**ASSIGNMENT**
Keep only those lines of the records that include the string "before".

**THE INPUT**
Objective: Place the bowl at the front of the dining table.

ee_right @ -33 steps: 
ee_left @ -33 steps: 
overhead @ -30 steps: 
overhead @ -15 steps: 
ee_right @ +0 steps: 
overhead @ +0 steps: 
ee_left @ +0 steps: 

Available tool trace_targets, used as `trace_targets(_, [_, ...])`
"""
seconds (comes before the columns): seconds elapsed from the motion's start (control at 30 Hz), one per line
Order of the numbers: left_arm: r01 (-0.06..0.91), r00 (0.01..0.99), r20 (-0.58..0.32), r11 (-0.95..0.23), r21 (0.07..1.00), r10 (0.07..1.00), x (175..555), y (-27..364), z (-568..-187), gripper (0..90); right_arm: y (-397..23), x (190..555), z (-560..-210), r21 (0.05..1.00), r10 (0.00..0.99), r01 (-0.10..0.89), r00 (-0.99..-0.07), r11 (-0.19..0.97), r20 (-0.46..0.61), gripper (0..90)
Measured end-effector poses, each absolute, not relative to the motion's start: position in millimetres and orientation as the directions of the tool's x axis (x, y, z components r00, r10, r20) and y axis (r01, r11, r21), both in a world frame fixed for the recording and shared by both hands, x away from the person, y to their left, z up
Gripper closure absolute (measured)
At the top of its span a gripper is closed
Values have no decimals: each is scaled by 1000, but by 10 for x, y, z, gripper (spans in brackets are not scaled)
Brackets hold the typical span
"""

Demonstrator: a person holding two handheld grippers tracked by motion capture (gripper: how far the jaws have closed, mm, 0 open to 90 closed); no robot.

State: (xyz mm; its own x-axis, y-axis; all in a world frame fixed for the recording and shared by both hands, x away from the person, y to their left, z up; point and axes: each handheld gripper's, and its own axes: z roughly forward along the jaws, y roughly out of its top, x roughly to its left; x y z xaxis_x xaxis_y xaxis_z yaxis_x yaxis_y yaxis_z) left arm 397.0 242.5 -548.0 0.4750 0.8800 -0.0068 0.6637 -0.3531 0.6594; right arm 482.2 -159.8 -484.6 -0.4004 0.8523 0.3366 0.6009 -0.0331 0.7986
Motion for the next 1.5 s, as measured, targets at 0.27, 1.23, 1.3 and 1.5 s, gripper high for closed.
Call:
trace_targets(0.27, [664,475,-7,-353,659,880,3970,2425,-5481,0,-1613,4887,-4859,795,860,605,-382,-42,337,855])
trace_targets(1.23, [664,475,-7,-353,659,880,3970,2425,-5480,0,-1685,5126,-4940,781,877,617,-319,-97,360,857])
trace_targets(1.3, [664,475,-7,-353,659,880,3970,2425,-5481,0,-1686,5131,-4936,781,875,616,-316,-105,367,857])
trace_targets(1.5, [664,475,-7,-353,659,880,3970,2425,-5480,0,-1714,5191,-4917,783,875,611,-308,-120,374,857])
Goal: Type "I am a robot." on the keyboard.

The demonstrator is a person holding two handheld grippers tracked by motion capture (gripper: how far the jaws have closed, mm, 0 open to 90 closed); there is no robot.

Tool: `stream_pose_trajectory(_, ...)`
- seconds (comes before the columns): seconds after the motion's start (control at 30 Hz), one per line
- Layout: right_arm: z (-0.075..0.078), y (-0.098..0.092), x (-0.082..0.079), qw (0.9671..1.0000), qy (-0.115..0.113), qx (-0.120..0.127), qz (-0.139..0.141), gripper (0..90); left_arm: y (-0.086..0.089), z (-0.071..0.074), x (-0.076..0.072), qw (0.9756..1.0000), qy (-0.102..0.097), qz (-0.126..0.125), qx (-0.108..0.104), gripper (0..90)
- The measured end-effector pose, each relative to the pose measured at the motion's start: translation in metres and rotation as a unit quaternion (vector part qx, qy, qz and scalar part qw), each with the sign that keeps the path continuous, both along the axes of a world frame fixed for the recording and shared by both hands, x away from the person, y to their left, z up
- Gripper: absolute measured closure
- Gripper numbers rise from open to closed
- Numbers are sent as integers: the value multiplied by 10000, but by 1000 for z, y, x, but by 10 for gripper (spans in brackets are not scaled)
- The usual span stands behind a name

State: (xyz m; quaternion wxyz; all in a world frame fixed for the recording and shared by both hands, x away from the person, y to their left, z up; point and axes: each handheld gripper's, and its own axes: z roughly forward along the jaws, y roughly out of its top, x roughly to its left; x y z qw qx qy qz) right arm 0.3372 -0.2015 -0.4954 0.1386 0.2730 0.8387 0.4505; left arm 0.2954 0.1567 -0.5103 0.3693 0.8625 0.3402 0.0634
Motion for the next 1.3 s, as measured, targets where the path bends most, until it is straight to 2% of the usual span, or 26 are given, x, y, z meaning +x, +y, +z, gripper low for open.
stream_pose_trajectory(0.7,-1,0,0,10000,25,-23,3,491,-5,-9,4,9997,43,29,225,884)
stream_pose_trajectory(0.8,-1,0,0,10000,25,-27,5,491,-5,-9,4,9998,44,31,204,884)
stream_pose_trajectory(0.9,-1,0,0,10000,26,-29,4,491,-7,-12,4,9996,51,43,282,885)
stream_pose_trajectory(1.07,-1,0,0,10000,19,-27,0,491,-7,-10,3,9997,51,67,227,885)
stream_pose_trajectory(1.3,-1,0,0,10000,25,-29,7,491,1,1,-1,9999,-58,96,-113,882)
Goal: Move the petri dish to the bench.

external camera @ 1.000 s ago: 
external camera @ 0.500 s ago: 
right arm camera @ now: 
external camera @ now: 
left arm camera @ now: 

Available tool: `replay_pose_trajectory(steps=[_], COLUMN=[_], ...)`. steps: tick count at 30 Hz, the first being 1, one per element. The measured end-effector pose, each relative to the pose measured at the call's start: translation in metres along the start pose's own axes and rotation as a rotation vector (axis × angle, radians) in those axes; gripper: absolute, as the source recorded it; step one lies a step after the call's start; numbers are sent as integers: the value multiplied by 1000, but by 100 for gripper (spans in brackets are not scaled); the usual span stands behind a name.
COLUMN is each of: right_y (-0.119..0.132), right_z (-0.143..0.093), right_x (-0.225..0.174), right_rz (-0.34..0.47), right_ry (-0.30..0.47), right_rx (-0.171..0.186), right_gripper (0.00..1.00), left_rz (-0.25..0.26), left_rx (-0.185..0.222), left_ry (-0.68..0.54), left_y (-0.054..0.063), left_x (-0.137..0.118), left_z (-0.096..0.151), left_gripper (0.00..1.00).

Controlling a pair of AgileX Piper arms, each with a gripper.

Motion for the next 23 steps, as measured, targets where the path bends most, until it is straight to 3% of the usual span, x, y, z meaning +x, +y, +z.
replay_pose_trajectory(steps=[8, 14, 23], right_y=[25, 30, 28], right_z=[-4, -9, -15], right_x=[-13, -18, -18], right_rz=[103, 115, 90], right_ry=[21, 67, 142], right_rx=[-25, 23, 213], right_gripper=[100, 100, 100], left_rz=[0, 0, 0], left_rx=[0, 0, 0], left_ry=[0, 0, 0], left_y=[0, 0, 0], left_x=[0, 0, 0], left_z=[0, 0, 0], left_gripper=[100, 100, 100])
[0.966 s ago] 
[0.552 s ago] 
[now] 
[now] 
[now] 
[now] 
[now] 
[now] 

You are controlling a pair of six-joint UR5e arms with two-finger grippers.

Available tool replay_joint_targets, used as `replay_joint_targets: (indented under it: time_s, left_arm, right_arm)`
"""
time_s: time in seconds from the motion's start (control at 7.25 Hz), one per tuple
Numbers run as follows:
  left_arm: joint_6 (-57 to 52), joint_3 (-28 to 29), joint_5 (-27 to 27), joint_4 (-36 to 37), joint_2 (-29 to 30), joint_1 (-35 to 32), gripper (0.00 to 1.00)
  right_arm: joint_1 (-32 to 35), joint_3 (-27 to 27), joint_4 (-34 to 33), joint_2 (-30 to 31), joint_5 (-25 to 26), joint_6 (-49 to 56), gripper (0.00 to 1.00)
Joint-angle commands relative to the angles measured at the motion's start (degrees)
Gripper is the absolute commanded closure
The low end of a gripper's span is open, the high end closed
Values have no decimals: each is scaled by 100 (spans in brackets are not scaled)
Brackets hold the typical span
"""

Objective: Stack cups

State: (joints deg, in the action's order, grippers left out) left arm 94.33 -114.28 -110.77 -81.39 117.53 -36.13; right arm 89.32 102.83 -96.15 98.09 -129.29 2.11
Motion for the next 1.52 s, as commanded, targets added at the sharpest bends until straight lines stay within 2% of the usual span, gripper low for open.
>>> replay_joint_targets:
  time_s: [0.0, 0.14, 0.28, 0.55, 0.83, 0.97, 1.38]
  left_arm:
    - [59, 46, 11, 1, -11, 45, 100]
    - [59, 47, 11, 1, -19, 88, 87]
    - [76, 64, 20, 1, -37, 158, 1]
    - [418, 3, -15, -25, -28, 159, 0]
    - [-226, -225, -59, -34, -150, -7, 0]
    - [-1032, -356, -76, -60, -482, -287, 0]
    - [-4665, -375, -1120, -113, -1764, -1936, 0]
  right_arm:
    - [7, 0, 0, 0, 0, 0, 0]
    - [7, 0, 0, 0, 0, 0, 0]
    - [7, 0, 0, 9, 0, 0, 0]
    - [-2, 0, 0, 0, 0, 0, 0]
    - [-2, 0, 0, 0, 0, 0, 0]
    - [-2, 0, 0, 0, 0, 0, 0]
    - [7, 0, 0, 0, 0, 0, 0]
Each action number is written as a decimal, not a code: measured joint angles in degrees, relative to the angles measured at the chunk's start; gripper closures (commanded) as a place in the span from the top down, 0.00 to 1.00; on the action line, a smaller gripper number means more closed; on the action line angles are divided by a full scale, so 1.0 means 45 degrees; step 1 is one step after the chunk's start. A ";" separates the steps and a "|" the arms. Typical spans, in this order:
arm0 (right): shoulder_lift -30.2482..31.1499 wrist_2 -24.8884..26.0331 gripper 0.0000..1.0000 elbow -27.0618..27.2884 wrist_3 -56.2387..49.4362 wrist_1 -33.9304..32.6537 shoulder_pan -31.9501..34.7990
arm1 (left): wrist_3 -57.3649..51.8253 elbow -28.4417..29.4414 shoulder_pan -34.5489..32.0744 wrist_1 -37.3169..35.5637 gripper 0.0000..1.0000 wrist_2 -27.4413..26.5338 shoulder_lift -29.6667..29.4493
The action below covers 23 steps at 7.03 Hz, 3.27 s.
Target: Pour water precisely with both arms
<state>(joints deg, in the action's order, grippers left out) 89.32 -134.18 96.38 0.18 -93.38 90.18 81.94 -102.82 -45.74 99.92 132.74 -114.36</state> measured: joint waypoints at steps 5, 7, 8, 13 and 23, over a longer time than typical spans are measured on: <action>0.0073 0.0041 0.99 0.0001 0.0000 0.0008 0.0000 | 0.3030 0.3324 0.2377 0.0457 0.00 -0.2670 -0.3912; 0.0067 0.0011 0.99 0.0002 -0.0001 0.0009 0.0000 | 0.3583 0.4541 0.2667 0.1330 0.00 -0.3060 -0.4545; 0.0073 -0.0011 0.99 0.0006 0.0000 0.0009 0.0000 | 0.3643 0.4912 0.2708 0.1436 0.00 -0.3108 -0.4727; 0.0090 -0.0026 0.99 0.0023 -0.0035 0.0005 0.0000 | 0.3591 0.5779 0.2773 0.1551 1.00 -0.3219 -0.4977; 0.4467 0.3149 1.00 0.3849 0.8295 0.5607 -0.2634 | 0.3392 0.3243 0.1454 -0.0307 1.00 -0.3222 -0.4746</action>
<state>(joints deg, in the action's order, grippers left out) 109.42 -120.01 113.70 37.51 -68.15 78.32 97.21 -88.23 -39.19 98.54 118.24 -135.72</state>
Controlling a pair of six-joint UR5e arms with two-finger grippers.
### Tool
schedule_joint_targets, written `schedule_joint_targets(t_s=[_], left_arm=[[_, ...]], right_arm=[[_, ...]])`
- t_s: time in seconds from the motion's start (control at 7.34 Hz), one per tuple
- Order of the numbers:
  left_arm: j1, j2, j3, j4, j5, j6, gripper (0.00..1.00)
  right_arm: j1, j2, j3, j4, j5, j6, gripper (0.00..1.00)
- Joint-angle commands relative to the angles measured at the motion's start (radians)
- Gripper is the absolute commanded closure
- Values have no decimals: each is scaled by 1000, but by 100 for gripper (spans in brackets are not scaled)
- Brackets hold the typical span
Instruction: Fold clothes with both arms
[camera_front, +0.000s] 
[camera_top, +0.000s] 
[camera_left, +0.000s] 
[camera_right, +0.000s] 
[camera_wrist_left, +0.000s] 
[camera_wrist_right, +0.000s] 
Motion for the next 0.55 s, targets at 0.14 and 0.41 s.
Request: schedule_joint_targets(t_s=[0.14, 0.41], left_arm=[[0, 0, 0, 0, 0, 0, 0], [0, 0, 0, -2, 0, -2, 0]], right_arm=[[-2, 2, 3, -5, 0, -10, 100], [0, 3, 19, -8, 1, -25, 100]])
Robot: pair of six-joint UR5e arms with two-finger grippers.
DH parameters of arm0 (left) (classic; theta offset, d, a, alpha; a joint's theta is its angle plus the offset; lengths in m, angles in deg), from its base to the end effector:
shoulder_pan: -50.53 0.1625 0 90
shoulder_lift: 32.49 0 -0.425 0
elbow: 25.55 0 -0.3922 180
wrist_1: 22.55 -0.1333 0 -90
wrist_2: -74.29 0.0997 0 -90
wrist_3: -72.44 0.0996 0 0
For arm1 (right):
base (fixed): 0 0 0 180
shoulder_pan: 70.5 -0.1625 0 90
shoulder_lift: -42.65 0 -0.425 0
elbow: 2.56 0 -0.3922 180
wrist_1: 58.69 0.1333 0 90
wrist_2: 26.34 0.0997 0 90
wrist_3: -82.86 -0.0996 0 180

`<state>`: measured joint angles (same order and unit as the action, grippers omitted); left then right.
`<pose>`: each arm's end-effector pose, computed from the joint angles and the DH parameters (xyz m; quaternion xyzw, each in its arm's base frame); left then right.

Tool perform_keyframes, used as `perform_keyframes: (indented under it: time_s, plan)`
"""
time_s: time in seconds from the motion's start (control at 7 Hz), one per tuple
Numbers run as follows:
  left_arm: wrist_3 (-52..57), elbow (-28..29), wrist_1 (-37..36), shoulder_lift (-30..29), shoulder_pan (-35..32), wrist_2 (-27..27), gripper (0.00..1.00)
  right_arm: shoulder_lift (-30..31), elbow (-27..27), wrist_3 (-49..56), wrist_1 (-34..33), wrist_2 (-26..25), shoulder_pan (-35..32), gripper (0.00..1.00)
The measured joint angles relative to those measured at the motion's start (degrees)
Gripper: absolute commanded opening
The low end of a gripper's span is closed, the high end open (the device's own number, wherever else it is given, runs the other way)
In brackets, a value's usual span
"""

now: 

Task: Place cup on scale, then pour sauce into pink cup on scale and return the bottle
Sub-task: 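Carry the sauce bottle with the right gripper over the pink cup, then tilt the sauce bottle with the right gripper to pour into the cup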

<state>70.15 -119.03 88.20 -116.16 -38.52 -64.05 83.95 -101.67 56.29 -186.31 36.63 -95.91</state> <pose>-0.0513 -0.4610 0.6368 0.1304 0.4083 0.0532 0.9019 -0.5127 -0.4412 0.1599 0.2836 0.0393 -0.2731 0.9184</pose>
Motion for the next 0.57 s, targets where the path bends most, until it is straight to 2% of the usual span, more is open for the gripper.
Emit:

**RESPONSE TO THIS TASK**
seconds (comes before the columns): seconds elapsed from the motion's start (control at 30 Hz), one per line
- seconds (comes before the columns): seconds after the motion's start (control at 30 Hz), one per line

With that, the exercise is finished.